#### [Task to complete]
Transcribe the listing exactly; drop the images.

- - - - - - -

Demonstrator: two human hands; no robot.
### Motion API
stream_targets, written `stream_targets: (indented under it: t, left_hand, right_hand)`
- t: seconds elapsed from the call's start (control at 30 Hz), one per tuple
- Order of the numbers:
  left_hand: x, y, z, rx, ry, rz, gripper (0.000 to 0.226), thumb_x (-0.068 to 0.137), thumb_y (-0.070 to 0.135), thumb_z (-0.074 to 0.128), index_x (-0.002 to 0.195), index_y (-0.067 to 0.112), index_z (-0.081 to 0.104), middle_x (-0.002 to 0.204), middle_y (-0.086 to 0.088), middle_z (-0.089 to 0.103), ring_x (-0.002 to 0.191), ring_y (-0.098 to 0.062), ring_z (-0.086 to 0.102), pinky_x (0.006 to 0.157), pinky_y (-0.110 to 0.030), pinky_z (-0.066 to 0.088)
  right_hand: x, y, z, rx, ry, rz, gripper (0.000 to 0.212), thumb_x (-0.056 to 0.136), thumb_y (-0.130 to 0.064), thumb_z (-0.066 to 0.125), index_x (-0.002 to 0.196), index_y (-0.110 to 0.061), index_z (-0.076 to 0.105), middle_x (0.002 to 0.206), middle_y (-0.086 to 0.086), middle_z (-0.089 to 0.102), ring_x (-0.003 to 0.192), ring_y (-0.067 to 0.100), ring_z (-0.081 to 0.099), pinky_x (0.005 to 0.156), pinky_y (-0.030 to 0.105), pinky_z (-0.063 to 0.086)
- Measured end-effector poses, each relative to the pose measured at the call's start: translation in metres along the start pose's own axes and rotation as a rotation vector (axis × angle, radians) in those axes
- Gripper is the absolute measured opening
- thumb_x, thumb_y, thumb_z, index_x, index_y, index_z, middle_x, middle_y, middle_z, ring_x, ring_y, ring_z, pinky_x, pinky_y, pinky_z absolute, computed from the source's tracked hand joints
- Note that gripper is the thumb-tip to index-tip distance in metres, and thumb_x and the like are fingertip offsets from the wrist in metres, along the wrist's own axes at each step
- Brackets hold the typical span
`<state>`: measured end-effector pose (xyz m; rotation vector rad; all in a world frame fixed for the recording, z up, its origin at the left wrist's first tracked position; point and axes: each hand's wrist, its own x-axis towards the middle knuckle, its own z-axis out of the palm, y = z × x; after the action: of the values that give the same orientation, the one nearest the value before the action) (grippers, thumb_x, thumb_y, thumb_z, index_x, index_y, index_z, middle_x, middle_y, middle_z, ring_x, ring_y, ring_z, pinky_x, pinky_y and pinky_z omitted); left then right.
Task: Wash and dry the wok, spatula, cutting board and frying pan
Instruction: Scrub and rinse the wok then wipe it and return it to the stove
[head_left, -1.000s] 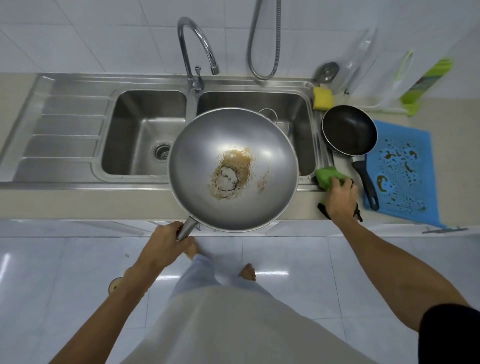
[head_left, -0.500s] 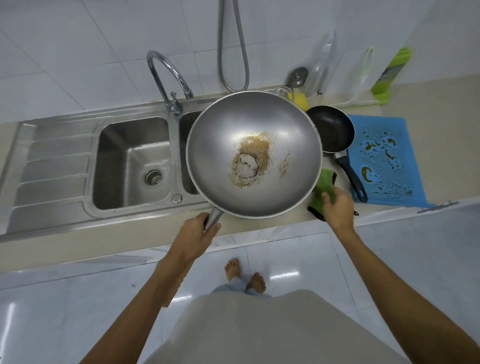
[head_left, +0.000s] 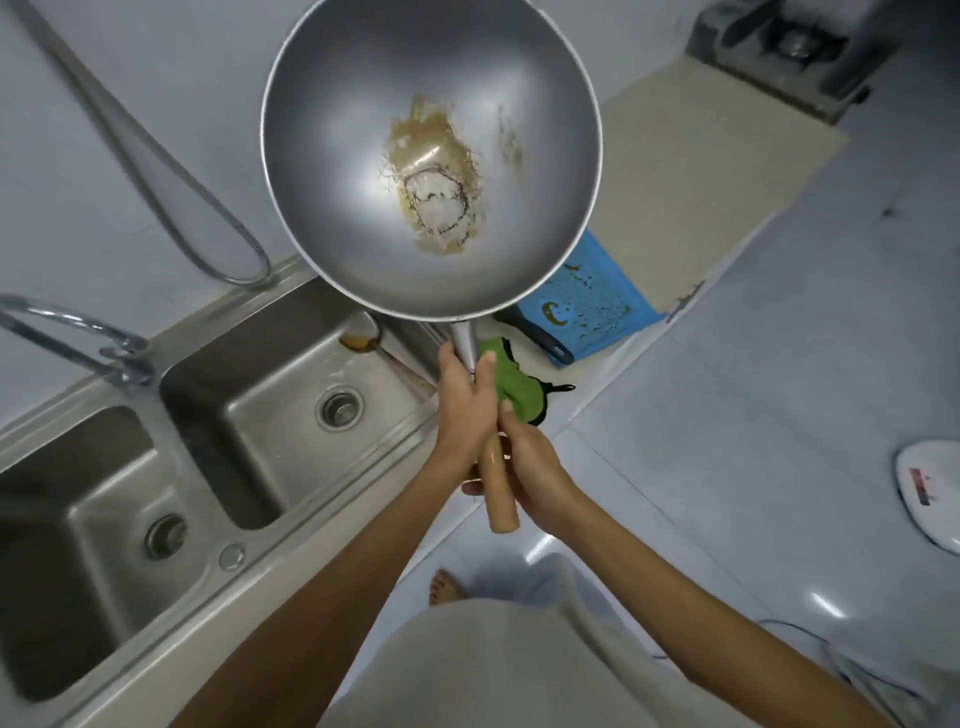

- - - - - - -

#### [Answer to this problem]
Demonstrator: two human hands; no robot.
### Motion API
stream_targets, written `stream_targets: (indented under it: t, left_hand, right_hand)`
- t: seconds elapsed from the call's start (control at 30 Hz), one per tuple
- Order of the numbers:
  left_hand: x, y, z, rx, ry, rz, gripper (0.000 to 0.226), thumb_x (-0.068 to 0.137), thumb_y (-0.070 to 0.135), thumb_z (-0.074 to 0.128), index_x (-0.002 to 0.195), index_y (-0.067 to 0.112), index_z (-0.081 to 0.104), middle_x (-0.002 to 0.204), middle_y (-0.086 to 0.088), middle_z (-0.089 to 0.103), ring_x (-0.002 to 0.191), ring_y (-0.098 to 0.062), ring_z (-0.086 to 0.102), pinky_x (0.006 to 0.157), pinky_y (-0.110 to 0.030), pinky_z (-0.066 to 0.088)
  right_hand: x, y, z, rx, ry, rz, gripper (0.000 to 0.212), thumb_x (-0.056 to 0.136), thumb_y (-0.130 to 0.064), thumb_z (-0.066 to 0.125), index_x (-0.002 to 0.196), index_y (-0.110 to 0.061), index_z (-0.076 to 0.105), middle_x (0.002 to 0.206), middle_y (-0.086 to 0.086), middle_z (-0.089 to 0.102), ring_x (-0.003 to 0.192), ring_y (-0.067 to 0.100), ring_z (-0.081 to 0.099), pinky_x (0.005 to 0.156), pinky_y (-0.030 to 0.105), pinky_z (-0.063 to 0.086)
- Measured end-effector poses, each relative to the pose measured at the call's start: translation in metres along the start pose's own axes and rotation as a rotation vector (axis × angle, radians) in those axes
- Gripper is the absolute measured opening
- thumb_x, thumb_y, thumb_z, index_x, index_y, index_z, middle_x, middle_y, middle_z, ring_x, ring_y, ring_z, pinky_x, pinky_y, pinky_z absolute, computed from the source's tracked hand joints
- Note that gripper is the thumb-tip to index-tip distance in metres, and thumb_x and the like are fingertip offsets from the wrist in metres, along the wrist's own axes at each step
- Brackets hold the typical span
`<state>`: measured end-effector pose (xyz m; rotation vector rad; all in a world frame fixed for the recording, z up, its origin at the left wrist's first tracked position; point and axes: each hand's wrist, its own x-axis towards the middle knuckle, its own z-axis out of the palm, y = z × x; after the action: of the values that give the same orientation, the one nearest the value before the action) (grippers, thumb_x, thumb_y, thumb_z, index_x, index_y, index_z, middle_x, middle_y, middle_z, ring_x, ring_y, ring_z, pinky_x, pinky_y and pinky_z omitted); left then right.
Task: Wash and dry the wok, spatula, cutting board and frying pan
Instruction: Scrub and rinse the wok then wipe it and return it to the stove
[head_left, -1.000s] 
[head_left, -0.500s] 
[head_left, +0.000s] 

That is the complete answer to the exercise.